PROBLEM STATEMENT: The data below holds the lines to copy: everything from the line containing "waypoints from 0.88" to the line containing "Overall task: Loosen", both ends included, set down exactly.

PROVIDED DATA:
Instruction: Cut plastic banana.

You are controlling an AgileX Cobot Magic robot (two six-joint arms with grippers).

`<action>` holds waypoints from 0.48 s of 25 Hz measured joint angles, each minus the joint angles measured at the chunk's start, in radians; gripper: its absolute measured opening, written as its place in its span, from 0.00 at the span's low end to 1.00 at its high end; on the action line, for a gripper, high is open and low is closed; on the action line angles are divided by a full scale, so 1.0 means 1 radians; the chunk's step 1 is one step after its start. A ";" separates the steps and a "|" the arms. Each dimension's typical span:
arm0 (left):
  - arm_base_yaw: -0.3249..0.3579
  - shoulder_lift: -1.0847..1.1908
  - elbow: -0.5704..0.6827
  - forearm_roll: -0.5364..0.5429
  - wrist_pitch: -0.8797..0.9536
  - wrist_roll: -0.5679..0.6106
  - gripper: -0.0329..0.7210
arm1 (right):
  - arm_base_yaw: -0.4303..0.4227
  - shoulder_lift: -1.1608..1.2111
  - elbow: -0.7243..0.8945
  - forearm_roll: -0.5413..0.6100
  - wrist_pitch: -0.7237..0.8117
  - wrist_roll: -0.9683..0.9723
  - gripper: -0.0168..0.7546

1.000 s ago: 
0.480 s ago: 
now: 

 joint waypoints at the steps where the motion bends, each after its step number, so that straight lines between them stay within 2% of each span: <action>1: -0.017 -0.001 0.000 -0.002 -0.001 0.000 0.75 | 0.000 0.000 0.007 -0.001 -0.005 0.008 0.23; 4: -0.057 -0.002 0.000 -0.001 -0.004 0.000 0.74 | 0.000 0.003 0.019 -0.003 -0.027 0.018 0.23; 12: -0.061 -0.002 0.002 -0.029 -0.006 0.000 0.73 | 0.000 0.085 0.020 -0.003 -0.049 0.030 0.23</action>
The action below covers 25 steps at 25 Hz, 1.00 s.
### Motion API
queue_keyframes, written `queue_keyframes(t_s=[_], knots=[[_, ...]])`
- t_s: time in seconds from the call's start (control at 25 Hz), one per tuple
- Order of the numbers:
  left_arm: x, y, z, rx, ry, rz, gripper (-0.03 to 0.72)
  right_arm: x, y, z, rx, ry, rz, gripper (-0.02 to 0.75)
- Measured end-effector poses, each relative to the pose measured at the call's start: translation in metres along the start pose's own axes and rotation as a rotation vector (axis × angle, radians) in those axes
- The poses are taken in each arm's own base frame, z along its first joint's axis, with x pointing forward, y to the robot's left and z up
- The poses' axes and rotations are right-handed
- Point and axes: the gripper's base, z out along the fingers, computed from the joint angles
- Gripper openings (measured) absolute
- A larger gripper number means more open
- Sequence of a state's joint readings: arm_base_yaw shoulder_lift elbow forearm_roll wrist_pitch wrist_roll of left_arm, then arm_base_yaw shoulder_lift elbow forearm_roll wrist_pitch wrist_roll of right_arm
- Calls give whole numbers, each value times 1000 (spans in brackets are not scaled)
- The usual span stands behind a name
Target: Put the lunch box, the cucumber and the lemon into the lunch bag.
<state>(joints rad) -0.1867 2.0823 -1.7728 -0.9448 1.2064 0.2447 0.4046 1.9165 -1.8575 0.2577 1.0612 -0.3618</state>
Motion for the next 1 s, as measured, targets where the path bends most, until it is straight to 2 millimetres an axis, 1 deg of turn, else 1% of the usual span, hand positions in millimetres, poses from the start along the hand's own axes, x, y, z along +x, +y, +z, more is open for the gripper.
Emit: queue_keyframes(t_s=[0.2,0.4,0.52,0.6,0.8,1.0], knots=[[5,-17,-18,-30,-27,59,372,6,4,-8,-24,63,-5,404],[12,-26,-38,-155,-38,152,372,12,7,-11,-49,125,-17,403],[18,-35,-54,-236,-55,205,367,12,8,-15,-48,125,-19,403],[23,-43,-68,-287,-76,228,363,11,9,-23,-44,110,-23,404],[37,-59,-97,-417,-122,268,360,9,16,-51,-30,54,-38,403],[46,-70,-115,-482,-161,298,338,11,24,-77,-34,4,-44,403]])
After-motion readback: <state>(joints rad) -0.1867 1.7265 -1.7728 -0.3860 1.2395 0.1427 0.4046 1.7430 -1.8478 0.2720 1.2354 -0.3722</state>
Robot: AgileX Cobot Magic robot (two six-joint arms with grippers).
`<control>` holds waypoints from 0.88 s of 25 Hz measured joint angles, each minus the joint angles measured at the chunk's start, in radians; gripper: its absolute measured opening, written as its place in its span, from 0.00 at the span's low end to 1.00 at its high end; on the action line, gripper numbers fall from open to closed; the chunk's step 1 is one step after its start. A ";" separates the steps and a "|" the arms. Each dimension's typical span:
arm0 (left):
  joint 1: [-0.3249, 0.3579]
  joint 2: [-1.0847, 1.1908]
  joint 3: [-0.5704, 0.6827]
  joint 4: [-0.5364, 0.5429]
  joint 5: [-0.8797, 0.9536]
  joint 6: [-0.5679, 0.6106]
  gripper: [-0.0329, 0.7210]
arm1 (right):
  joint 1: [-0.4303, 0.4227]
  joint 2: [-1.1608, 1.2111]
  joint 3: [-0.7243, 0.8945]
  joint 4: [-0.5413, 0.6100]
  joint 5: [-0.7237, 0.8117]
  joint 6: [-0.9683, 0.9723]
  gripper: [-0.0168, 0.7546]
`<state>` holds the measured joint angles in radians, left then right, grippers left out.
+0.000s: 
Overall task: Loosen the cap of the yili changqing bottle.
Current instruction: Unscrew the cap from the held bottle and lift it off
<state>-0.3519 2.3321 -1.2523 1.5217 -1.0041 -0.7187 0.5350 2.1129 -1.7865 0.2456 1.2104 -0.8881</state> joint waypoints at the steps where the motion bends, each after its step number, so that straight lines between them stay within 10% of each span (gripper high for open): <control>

FINISHED TASK:
`<control>` holds waypoints from 0.88 s of 25 Hz measured joint angles, each minus the joint angles measured at the chunk's start, in radians; gripper: its absolute measured opening, written as its place in its span, from 0.00 at the span's low end to 1.00 at its high end; on the action line, gripper numbers fall from open to closed; the chunk's step 1 is one step after its start. A ";" separates the steps and a "|" the arms. Each dimension's typical span:
arm0 (left):
  joint 1: [-0.3249, 0.3579]
  joint 2: [-1.0847, 1.1908]
  joint 3: [-0.5704, 0.6827]
  joint 4: [-0.5364, 0.5429]
  joint 5: [-0.8797, 0.9536]
  joint 6: [-0.5679, 0.6106]
  gripper: [-0.0329, 0.7210]
arm1 (right):
  joint 1: [-0.4303, 0.4227]
  joint 2: [-1.1608, 1.2111]
  joint 3: [-0.7243, 0.8945]
  joint 4: [-0.5413, 0.6100]
  joint 5: [-0.7237, 0.8117]
  joint 6: [-0.9683, 0.9723]
  gripper: [-0.0168, 0.7546]
`<state>` holds the measured joint angles in radians, left then right, grippers left out.
+0.000s: 
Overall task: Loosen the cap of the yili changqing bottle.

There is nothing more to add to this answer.